Problem requirements>
An exact copy of the lines from the one containing "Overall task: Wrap" through the last line below is required; include both of those lines and no others.

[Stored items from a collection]
↓

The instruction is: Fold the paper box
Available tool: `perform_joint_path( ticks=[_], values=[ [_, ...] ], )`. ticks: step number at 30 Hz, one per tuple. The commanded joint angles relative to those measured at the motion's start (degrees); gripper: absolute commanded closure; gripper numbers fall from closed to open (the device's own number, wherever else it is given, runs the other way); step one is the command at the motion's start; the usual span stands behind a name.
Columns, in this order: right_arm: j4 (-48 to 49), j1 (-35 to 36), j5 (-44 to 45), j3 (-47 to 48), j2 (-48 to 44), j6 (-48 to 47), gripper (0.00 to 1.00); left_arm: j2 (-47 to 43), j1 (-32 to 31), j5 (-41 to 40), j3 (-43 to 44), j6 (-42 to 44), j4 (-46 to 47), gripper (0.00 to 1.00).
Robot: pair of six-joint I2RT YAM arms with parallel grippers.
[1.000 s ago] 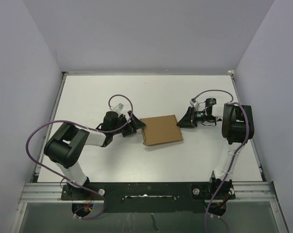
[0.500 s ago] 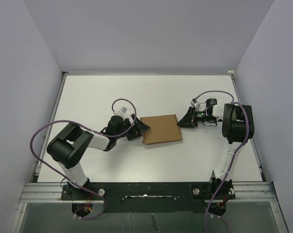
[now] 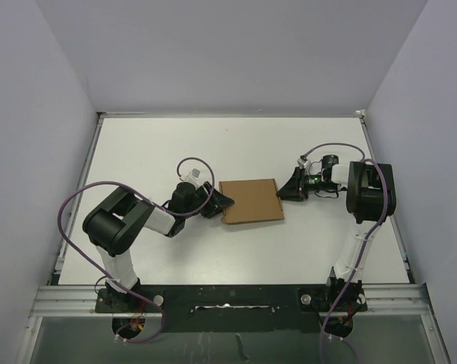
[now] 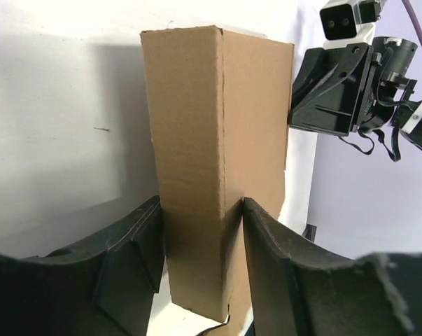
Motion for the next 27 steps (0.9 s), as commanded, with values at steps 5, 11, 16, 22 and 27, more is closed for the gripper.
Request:
perform_joint_path(
  ticks=[5, 11, 16, 22, 27],
  values=[
    [-0.1, -1.7, -2.2, 1.1, -2.6, -2.2, 0.54, -2.7, -0.4, -1.5, 0.9, -1.5, 5.0, 0.68],
    [5.0, -6.3, -13.1, -0.3, -7.4, 4.2, 0.35, -6.8, 0.5, -1.9, 0.0, -2.0, 1.8, 0.73],
    [17.9, -6.0, -19.5, -3.0, -11.8, 16.5, 0.30, -10.8, 2.1, -0.1, 1.0, -3.9, -4.6, 0.78],
    [37.8, -4.6, -21.8, -7.2, -17.9, 32.0, 0.22, -18.4, 3.9, -1.3, 3.4, -3.8, -19.7, 0.78],
    [38.9, -2.5, -22.3, -7.0, -21.5, 31.2, 0.22, -21.6, 5.1, -0.2, 8.0, -3.8, -31.5, 0.78]
  ],
)
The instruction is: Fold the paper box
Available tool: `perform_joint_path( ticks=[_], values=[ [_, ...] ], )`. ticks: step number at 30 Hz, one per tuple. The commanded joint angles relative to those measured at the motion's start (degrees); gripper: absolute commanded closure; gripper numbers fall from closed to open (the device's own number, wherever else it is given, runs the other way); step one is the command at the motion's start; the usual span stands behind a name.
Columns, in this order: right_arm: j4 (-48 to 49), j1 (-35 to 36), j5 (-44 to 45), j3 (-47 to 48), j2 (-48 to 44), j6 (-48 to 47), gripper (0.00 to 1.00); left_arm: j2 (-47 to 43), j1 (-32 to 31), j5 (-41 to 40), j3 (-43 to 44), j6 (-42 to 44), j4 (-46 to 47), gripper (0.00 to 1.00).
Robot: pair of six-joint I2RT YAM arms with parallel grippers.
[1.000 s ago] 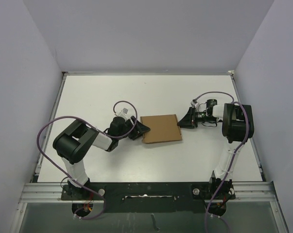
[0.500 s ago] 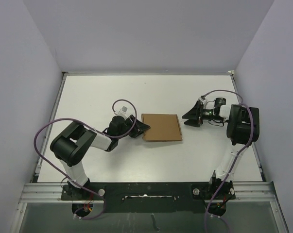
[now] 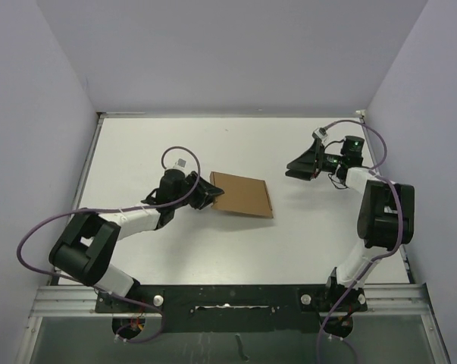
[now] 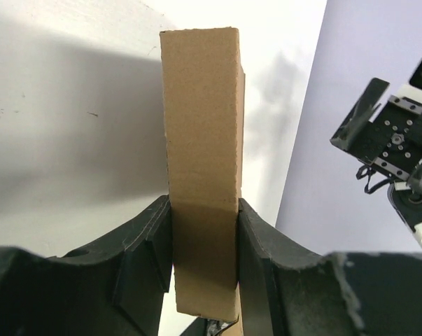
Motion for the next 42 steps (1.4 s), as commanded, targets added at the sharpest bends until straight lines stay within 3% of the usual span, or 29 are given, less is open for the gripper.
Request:
perform_joint_path(
  ticks=[1, 6, 9, 11, 14, 16, 20, 22, 24, 25, 26, 27, 34, 42],
  values=[
    [7.4, 2.1, -3.8, 0.3, -4.8, 3.3, 0.22, -5.3, 1.2, 1.1, 6.0, -0.1, -10.1, 0.78],
    [5.3, 6.0, -4.9, 1.3, -8.1, -2.8, 0.22, -7.5, 2.2, 1.8, 6.7, -0.2, -12.6, 0.78],
    [-10.0, 8.6, -5.6, 4.3, -10.7, -18.0, 0.22, -8.6, 3.1, 2.6, 6.8, -0.2, -13.7, 0.78],
    [-34.1, 11.3, -5.1, 10.4, -11.5, -42.3, 0.22, -9.3, 3.6, 3.0, 7.2, -0.2, -14.5, 0.78],
    [-78.3, 16.0, -2.0, 24.1, -7.8, -94.4, 0.21, -10.0, 4.2, 3.5, 8.1, -0.2, -16.7, 0.78],
    [-102.5, 18.0, -2.1, 27.8, -4.2, -128.7, 0.20, -10.2, 4.5, 3.9, 8.6, -0.5, -17.6, 0.78],
    [-105.1, 19.3, 0.2, 23.7, -5.8, -145.2, 0.09, -10.6, 5.3, 4.8, 9.2, -1.5, -19.0, 0.78],
    [-98.4, 19.4, 1.7, 21.2, -9.1, -142.2, 0.06, -10.9, 5.6, 4.9, 9.2, -1.9, -19.6, 0.78],
    [-79.1, 20.8, 9.1, 16.7, -15.2, -117.6, 0.06, -11.0, 5.9, 4.9, 9.2, -2.5, -19.9, 0.78],
    [-64.7, 23.2, 17.6, 12.4, -19.5, -104.1, 0.04, -11.0, 6.0, 4.9, 9.2, -2.9, -19.9, 0.78],
    [-49.3, 26.1, 28.0, 7.1, -24.4, -96.7, 0.01, -11.0, 6.2, 5.0, 9.2, -3.4, -19.9, 0.78],
    [-43.4, 29.2, 35.7, 3.2, -28.0, -95.3, 0.02, -10.9, 6.3, 5.1, 9.1, -3.9, -19.9, 0.78],
    [-36.0, 38.8, 52.1, -4.4, -32.6, -92.9, 0.02, -10.5, 6.7, 4.1, 11.0, -8.8, -21.9, 0.78],
    [-21.7, 50.3, 74.4, -9.7, -29.0, -90.1, 0.01, -12.0, 6.8, 0.8, 10.6, -14.6, -24.3, 0.78]
  ],
)
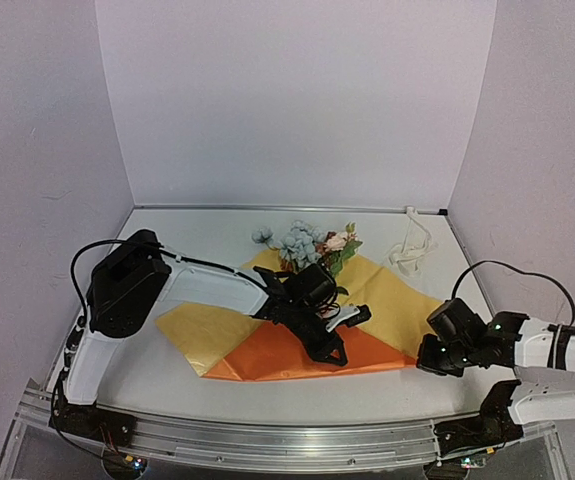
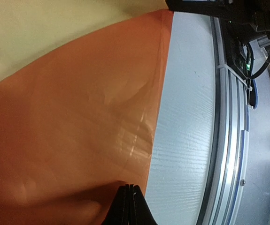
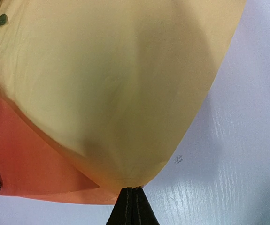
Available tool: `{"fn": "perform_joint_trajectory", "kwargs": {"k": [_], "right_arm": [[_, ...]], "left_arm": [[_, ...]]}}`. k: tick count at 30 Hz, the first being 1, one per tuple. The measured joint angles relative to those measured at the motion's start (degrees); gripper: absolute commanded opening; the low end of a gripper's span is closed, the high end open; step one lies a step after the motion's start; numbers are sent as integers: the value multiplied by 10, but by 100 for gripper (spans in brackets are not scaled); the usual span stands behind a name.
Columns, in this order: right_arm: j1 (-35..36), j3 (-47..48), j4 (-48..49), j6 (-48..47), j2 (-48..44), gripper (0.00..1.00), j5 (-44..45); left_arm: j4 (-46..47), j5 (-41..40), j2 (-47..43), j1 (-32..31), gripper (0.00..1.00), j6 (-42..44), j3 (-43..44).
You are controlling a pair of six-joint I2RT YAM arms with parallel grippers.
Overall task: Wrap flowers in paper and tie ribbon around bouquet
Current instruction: Pick up the one-fourth-folded wrapping paper from the center of the board.
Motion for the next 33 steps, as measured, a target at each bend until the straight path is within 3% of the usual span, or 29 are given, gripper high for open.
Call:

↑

Task response>
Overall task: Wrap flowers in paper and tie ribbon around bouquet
Current instruction: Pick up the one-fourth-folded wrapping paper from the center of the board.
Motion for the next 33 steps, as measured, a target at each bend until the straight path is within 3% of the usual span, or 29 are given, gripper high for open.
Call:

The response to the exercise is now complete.